Water is a valuable resource that cannot be taken for granted and no state knows this more than Colorado.  Colorado is one of only two states that does not have an inflow of water, the second being Hawaii.   All of the major water supplies in Colorado flow out of the state, nothing flows in.  On top of that, these water supplies depend on snowfall to replenish them.  In fact, 80 per cent of the water in Colorado is supplied by snowfall.  A warm winter could very well mean a very dry summer.  There is only an average of 17 inches of precipitation in Colorado each year so it is imperative that the mountains in the winter are packed with a good snowfall.

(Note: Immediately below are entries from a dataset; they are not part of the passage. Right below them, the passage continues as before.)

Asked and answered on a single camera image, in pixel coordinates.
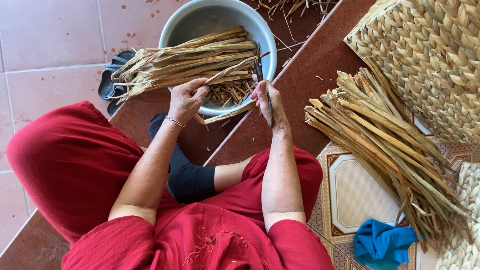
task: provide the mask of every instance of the chain bracelet
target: chain bracelet
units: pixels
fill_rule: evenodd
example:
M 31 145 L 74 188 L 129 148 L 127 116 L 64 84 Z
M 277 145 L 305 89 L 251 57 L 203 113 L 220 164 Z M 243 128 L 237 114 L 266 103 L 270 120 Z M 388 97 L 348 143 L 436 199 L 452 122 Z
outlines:
M 170 117 L 170 116 L 168 116 L 168 115 L 167 115 L 167 116 L 165 116 L 165 118 L 167 118 L 168 120 L 170 120 L 170 121 L 174 122 L 175 124 L 177 124 L 177 125 L 179 125 L 179 126 L 181 126 L 181 127 L 185 127 L 185 125 L 184 125 L 184 124 L 182 124 L 182 123 L 178 122 L 177 120 L 175 120 L 175 119 L 171 118 L 171 117 Z

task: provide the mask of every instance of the sleeve
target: sleeve
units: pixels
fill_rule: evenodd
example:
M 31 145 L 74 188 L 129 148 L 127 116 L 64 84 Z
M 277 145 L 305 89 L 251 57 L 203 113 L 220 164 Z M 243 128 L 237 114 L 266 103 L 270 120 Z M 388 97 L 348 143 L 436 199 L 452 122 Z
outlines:
M 148 269 L 154 260 L 154 227 L 141 217 L 107 221 L 87 234 L 63 257 L 63 270 Z
M 334 269 L 320 238 L 300 221 L 279 221 L 270 227 L 268 237 L 286 269 Z

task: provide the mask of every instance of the woven basket
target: woven basket
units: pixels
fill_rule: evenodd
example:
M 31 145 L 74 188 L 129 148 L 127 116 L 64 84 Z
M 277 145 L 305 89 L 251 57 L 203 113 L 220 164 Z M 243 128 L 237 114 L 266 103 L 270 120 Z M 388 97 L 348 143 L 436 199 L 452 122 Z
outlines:
M 480 270 L 480 164 L 464 162 L 458 174 L 456 195 L 463 207 L 470 210 L 472 218 L 479 223 L 468 221 L 473 243 L 455 234 L 450 248 L 442 248 L 435 270 Z
M 480 143 L 478 0 L 378 0 L 345 37 L 436 136 Z

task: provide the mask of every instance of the leg
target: leg
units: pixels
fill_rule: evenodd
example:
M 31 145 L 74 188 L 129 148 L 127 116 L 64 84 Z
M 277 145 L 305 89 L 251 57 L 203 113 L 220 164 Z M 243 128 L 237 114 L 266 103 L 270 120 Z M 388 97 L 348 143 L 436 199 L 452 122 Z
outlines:
M 53 110 L 22 128 L 7 153 L 40 212 L 71 244 L 107 221 L 143 154 L 87 101 Z M 164 205 L 172 203 L 168 197 L 164 192 Z
M 239 163 L 216 166 L 214 179 L 215 191 L 221 192 L 233 185 L 239 184 L 243 170 L 253 157 L 254 156 L 251 156 Z
M 262 179 L 269 154 L 270 149 L 266 149 L 251 158 L 243 171 L 241 183 L 203 200 L 202 203 L 216 205 L 246 216 L 264 228 Z M 300 177 L 303 208 L 306 219 L 309 220 L 322 183 L 322 167 L 314 156 L 297 147 L 294 147 L 294 155 Z
M 150 121 L 151 140 L 155 138 L 166 115 L 166 112 L 157 114 Z M 170 161 L 167 189 L 180 203 L 199 202 L 240 183 L 243 169 L 250 159 L 230 165 L 197 166 L 184 156 L 177 144 Z

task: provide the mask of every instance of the blue rag
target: blue rag
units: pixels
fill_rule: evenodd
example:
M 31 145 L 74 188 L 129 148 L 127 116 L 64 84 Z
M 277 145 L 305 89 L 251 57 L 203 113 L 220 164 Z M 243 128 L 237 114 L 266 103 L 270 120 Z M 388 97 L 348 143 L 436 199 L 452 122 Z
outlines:
M 408 263 L 408 248 L 418 241 L 412 228 L 395 228 L 370 219 L 355 234 L 355 258 L 375 270 L 396 270 Z

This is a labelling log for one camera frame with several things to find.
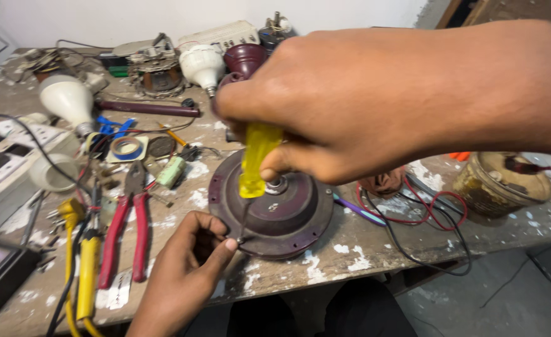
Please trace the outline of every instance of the black pants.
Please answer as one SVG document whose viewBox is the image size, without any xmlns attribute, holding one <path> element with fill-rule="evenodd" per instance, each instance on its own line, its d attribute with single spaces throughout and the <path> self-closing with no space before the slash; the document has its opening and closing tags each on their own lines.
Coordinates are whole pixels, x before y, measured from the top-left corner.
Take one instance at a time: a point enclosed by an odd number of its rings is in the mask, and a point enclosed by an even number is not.
<svg viewBox="0 0 551 337">
<path fill-rule="evenodd" d="M 292 311 L 277 295 L 236 302 L 227 337 L 297 337 Z M 325 314 L 323 337 L 417 337 L 394 296 L 378 281 L 348 281 Z"/>
</svg>

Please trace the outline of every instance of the metal container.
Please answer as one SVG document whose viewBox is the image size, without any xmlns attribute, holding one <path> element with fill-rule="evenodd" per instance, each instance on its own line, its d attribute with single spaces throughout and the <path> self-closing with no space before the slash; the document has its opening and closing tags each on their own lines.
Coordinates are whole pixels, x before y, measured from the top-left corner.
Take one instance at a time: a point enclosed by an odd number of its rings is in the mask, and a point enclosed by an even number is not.
<svg viewBox="0 0 551 337">
<path fill-rule="evenodd" d="M 506 152 L 473 152 L 452 188 L 467 206 L 489 218 L 501 218 L 526 206 L 551 199 L 551 182 L 544 173 L 519 174 L 504 167 Z M 527 159 L 517 156 L 521 163 Z"/>
</svg>

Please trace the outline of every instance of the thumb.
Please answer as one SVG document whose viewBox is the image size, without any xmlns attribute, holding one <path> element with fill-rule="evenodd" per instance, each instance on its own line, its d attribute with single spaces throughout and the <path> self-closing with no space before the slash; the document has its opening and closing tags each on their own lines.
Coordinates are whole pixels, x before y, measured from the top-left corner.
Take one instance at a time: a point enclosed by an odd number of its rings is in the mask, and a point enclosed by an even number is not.
<svg viewBox="0 0 551 337">
<path fill-rule="evenodd" d="M 198 269 L 209 280 L 217 282 L 226 266 L 232 260 L 238 243 L 234 239 L 221 242 L 207 258 L 207 261 Z"/>
<path fill-rule="evenodd" d="M 335 160 L 324 148 L 314 144 L 290 142 L 279 145 L 263 159 L 261 178 L 275 180 L 285 172 L 300 171 L 327 182 L 332 179 L 331 168 Z"/>
</svg>

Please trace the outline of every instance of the white plastic cup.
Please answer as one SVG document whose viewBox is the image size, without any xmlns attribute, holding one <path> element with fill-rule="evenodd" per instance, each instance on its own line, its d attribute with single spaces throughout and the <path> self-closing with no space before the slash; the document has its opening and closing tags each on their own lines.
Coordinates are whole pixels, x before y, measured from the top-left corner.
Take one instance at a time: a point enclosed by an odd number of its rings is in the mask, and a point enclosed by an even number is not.
<svg viewBox="0 0 551 337">
<path fill-rule="evenodd" d="M 77 179 L 78 165 L 74 158 L 64 154 L 50 154 L 49 158 L 62 171 L 74 178 L 74 180 Z M 75 186 L 73 182 L 69 181 L 52 167 L 42 155 L 32 164 L 30 170 L 28 170 L 28 175 L 30 175 L 30 179 L 36 186 L 46 191 L 63 192 Z"/>
</svg>

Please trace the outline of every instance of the wooden table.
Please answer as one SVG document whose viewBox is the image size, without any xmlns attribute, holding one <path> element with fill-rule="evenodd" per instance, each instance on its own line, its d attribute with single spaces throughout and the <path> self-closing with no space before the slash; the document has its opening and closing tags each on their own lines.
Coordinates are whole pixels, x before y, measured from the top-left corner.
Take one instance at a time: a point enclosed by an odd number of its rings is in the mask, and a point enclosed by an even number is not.
<svg viewBox="0 0 551 337">
<path fill-rule="evenodd" d="M 6 69 L 12 74 L 19 59 L 11 60 Z M 108 92 L 133 97 L 133 88 L 127 79 L 115 79 L 109 76 L 100 66 L 87 65 L 90 71 L 105 75 L 110 81 Z M 25 84 L 8 84 L 0 75 L 0 113 L 24 115 L 43 111 L 38 94 L 38 83 L 33 79 Z M 192 97 L 199 103 L 204 112 L 190 127 L 179 131 L 178 135 L 191 143 L 202 143 L 222 151 L 224 157 L 241 149 L 237 143 L 225 142 L 225 126 L 209 111 L 207 97 L 200 88 L 187 89 L 181 98 Z M 127 118 L 136 118 L 139 129 L 156 128 L 156 121 L 164 124 L 178 125 L 187 118 L 172 118 L 137 113 L 103 111 L 103 116 L 123 122 Z M 149 253 L 149 269 L 154 257 L 175 231 L 178 223 L 191 210 L 207 210 L 207 188 L 212 172 L 220 164 L 211 152 L 205 151 L 199 159 L 189 163 L 187 179 L 173 191 L 158 190 L 159 193 L 174 202 L 172 208 L 149 201 L 152 227 L 152 243 Z M 450 189 L 451 181 L 462 168 L 448 157 L 431 157 L 407 166 L 407 169 L 436 189 Z M 117 173 L 116 179 L 122 179 L 124 172 Z M 105 195 L 117 196 L 123 186 Z M 335 193 L 356 203 L 354 184 L 350 183 L 334 188 Z M 70 194 L 52 194 L 45 199 L 35 225 L 32 240 L 44 244 L 53 238 L 48 232 L 51 222 L 45 219 L 48 212 Z M 422 207 L 396 197 L 380 203 L 387 215 L 395 217 L 420 218 Z M 530 224 L 535 221 L 536 227 Z M 136 223 L 130 221 L 123 234 L 120 251 L 119 271 L 131 268 L 136 239 Z M 465 256 L 456 233 L 443 232 L 432 224 L 411 227 L 394 224 L 398 240 L 409 254 L 421 261 L 440 263 L 457 260 Z M 18 242 L 22 235 L 19 226 L 6 226 L 10 230 L 0 230 L 0 237 Z M 503 219 L 486 219 L 470 213 L 469 220 L 461 226 L 466 241 L 474 256 L 518 247 L 532 247 L 551 242 L 551 204 L 530 207 L 514 214 L 514 217 Z M 46 272 L 34 272 L 30 279 L 17 291 L 14 297 L 0 312 L 0 336 L 41 335 L 47 330 L 49 319 L 59 298 L 64 283 L 65 267 L 65 233 L 56 243 L 57 258 L 47 267 Z M 318 286 L 375 275 L 383 272 L 400 271 L 416 266 L 404 258 L 395 248 L 388 231 L 367 222 L 348 209 L 334 206 L 334 214 L 327 231 L 309 250 L 296 258 L 281 261 L 267 261 L 250 258 L 238 252 L 226 275 L 220 280 L 211 303 L 227 303 L 263 295 L 278 294 L 305 287 Z M 129 301 L 120 308 L 107 308 L 107 292 L 98 293 L 98 309 L 94 321 L 97 325 L 110 325 L 132 319 L 141 300 L 146 282 L 132 283 L 129 290 Z M 58 327 L 58 332 L 67 330 L 65 320 Z"/>
</svg>

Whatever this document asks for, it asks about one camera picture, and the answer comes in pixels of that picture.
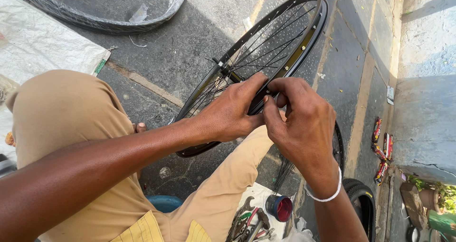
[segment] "potted plant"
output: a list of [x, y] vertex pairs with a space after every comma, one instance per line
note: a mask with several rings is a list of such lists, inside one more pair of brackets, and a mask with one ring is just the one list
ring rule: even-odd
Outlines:
[[418, 189], [419, 199], [421, 199], [421, 203], [427, 209], [432, 209], [436, 212], [439, 211], [439, 191], [435, 188], [431, 188], [430, 186], [426, 185], [426, 182], [422, 179], [413, 177], [413, 175], [408, 176], [408, 181], [415, 184], [416, 188]]
[[456, 210], [456, 187], [436, 182], [436, 190], [439, 192], [438, 205], [440, 212], [445, 211], [454, 214]]

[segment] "blue wall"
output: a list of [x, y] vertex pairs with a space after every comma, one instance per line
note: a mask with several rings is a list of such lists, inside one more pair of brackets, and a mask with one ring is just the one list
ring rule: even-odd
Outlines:
[[404, 172], [456, 185], [456, 0], [404, 0], [393, 134]]

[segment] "tire wrapped in plastic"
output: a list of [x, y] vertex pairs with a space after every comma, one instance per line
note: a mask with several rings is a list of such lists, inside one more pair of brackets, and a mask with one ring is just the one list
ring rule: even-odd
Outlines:
[[141, 22], [114, 21], [98, 18], [78, 11], [57, 0], [29, 0], [45, 12], [84, 29], [110, 35], [134, 35], [152, 30], [171, 19], [184, 0], [173, 0], [168, 10], [160, 17]]

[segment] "flower pot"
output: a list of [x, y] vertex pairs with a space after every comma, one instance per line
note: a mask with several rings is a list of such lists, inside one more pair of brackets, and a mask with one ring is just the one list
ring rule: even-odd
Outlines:
[[440, 212], [439, 205], [439, 192], [437, 190], [425, 189], [421, 190], [419, 193], [419, 199], [421, 199], [421, 203], [427, 209], [434, 210], [436, 212]]

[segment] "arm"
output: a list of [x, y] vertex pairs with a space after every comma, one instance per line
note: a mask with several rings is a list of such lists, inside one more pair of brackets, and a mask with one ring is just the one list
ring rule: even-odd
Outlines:
[[[332, 154], [336, 112], [302, 78], [278, 78], [268, 88], [280, 92], [277, 103], [271, 96], [263, 99], [269, 138], [296, 165], [316, 198], [331, 197], [339, 183], [338, 164]], [[277, 107], [285, 105], [284, 122]], [[368, 240], [343, 188], [333, 200], [315, 201], [315, 214], [323, 242]]]
[[196, 117], [139, 134], [72, 145], [3, 177], [0, 241], [33, 241], [129, 175], [173, 152], [248, 135], [264, 124], [262, 115], [248, 116], [247, 111], [266, 79], [258, 73], [231, 85]]

To further complicate things, the Colorado River is the only major waterway to provide water to the state’s southwest.   This river is not only used for irrigation, it generates over 10 billion kilowatt-hours of hydropower each year. The average household in Colorado uses about 250 gallons of water per day.  Half of that water goes to watering lawns.  Across the state, about 390 billion gallons of water are used annually.IMG_20150507_174604868_HDR

Drought is detrimental to Colorado.  Over the last 10 years, 15.6 cubic miles of water has been lost in the Colorado River.  This has had a direct effect on Lake Mead, the man-made reservoir that is fed by the river. Over the past 15 years it has dropped over 150 feet. Further studies have shown that the Colorado River will further reduce by another 35 per cent by the year 2050.  With less precipitation and more dependence from a growing population, we need to be very careful on how we use this resource.

The recent drought in America has affected Colorado. Several parts of the state are moderately to abnormally dry. Regardless of if a state is affected by drought or not, the need for water remains constant. Those in need of a water well in Colorado can’t afford to take chances. With parts of the state drier than normal and with water conservation on everyone’s mind, not to mention the high costs of drilling a well, what is the best way to ensure your well driller finds water on the first try?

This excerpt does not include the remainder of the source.